Dear Katie

(photo by Jayme Thornton)

Dear Katie,

My studio is incredibly competitive. I try to keep out of the drama, but everyone’s so catty. Things have been especially bad since last summer, when I was the only one who got into a top-level summer program. What should I do?

Natalie

Dear Natalie,

I dealt with a lot of competitive drama as a student, too, and I know just how awful it can be. But resist the temptation to participate in your classmates’ cattiness. Take the high road. Be friendly and polite in the studio and dressing room.

You’re probably really proud of the fact that you got into that elite summer course—as you should be! But the root cause of other students’ nastiness is probably jealousy. Diffuse it by staying humble. Celebrate your accomplishments with your family at home, but do your best to keep your excitement to yourself at the studio. And make a conscious effort to congratulate others on their good parts and summer course acceptances.

I know it’s hard, but don’t let the negative energy derail you. When you’re in class, stay focused on the task at hand. You’re there to work on your technique, not to get caught up in petty drama. Stay true to that mission every day.

Dear Katie,

I have to choreograph a solo for my college dance department audition, but I’m having trouble finding a piece of music. I want something that really feels like “me,” but I don’t know where to look! How do you find inspiring music?

Sophie

Dear Sophie,

It can be difficult to find music that a) isn’t totally overused and b) speaks to you as a choreographer. While it might seem counterintuitive, a good place to start is with composers you already know. There are pieces by even the most famous composers—Bach, Beethoven, Mozart—that many people haven’t heard before. Look through these artists’ catalogues on iTunes.
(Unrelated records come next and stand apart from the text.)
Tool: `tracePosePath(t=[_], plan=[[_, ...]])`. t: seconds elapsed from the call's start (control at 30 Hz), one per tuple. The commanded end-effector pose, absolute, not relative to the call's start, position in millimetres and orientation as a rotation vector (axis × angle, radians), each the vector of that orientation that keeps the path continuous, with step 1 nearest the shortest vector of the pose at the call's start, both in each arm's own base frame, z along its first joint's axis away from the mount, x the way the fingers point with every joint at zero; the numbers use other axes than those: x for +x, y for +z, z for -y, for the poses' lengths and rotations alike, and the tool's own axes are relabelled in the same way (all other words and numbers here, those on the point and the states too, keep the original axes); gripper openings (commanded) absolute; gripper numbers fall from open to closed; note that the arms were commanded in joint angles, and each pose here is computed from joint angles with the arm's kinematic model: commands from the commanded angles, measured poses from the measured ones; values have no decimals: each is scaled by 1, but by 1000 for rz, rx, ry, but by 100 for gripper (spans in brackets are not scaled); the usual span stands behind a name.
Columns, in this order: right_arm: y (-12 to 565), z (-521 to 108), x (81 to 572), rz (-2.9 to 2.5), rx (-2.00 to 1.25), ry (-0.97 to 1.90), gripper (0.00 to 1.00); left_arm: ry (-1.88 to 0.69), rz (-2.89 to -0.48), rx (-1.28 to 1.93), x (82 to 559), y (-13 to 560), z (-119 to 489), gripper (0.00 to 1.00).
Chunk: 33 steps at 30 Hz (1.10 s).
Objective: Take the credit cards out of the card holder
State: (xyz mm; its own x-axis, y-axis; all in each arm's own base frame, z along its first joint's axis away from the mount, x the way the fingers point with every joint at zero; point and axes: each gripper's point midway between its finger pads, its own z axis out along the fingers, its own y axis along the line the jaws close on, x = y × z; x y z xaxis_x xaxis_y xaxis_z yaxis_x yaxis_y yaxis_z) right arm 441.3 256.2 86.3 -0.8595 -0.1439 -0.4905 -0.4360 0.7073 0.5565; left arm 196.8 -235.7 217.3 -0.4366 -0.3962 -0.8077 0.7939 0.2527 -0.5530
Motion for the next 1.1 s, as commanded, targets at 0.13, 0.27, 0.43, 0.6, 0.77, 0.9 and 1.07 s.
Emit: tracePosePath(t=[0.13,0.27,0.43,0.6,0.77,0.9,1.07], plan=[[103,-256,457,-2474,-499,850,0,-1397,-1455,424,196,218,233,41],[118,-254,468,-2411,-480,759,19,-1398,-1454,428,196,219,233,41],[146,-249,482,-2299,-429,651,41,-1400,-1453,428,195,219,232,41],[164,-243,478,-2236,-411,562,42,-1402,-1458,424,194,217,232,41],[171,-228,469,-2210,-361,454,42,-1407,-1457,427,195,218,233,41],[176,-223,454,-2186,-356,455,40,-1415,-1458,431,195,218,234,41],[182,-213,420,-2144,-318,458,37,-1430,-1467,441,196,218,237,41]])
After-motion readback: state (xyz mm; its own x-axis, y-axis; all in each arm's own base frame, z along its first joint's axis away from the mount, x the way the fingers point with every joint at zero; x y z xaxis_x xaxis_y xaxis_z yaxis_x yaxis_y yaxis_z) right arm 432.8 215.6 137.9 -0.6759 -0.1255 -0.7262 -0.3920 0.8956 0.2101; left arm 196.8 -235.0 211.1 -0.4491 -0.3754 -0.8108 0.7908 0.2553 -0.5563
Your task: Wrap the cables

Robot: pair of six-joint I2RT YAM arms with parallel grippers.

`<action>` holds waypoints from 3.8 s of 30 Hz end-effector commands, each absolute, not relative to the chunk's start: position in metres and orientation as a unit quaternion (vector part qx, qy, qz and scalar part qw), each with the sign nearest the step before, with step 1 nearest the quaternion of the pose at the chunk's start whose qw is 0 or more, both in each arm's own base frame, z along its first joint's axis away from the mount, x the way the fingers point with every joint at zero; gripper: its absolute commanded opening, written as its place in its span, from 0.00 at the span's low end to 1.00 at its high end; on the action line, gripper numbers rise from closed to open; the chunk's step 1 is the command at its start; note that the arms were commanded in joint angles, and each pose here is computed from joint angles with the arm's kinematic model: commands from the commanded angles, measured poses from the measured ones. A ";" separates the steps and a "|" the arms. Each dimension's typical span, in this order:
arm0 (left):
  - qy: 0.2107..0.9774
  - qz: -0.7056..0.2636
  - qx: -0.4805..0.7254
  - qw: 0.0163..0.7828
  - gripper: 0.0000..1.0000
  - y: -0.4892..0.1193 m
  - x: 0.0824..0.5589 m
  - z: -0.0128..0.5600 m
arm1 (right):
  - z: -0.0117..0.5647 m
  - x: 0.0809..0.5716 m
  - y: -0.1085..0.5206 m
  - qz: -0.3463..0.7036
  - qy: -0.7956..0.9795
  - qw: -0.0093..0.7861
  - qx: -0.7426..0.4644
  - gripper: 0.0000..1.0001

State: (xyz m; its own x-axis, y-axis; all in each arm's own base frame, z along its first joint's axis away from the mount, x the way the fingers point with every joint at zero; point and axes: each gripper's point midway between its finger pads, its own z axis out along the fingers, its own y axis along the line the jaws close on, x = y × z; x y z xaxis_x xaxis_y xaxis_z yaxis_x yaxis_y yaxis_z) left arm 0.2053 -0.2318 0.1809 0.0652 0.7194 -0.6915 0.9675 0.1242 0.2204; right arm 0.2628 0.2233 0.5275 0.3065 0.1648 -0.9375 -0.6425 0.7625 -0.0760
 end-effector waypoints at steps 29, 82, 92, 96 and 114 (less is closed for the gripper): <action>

You might come across an unfamiliar work and fall in love.

YouTube is another excellent music resource, because you can hear complete pieces without having to pay for them. If you’re looking for classical stuff, I’d suggest searching for symphonies and concertos. They tend to have at least three movements, giving you plenty of options to choose from.

Take advantage of streaming services like Pandora, too. Start a channel for a song you admire, and see what other related music the program’s search engine suggests. It requires time and patience, but I’ve found some incredible music that way.

Dear Katie,

What’s the secret to bourrées? I know it’s supposed to seem like I’m floating across the floor, but instead I look bouncy and jerky. Help!

Andrea

Dear Andrea,

You’re definitely not alone in this struggle—bourrées are deceptively tricky! Start by thinking about lifting up from your waist. If you sink into your hips, you’ll have a hard time achieving that feeling of skimming the floor. Actively pulling up will take the weight out of your legs, allowing them to move more freely.

Make sure you’re picking up your feet as you go, too. You don’t have to lift them too high off the floor, but remember that that floating look is created by a series of tiny steps. Many people get “stuck” during bourrées because they’re focusing on bending their knees, when the movement is actually propelled by the feet and ankles. If your feet never leave the floor, you can’t go anywhere!

Think about the back foot leading the way, especially when traveling to the side. If you “pull” with the front foot rather than “pushing” with the back, you’ll lose your tight fifth position and have a hard time getting anywhere. Leading with that back foot will let you cover more distance and maintain a beautiful position. You’ll be skimming across the room in no time!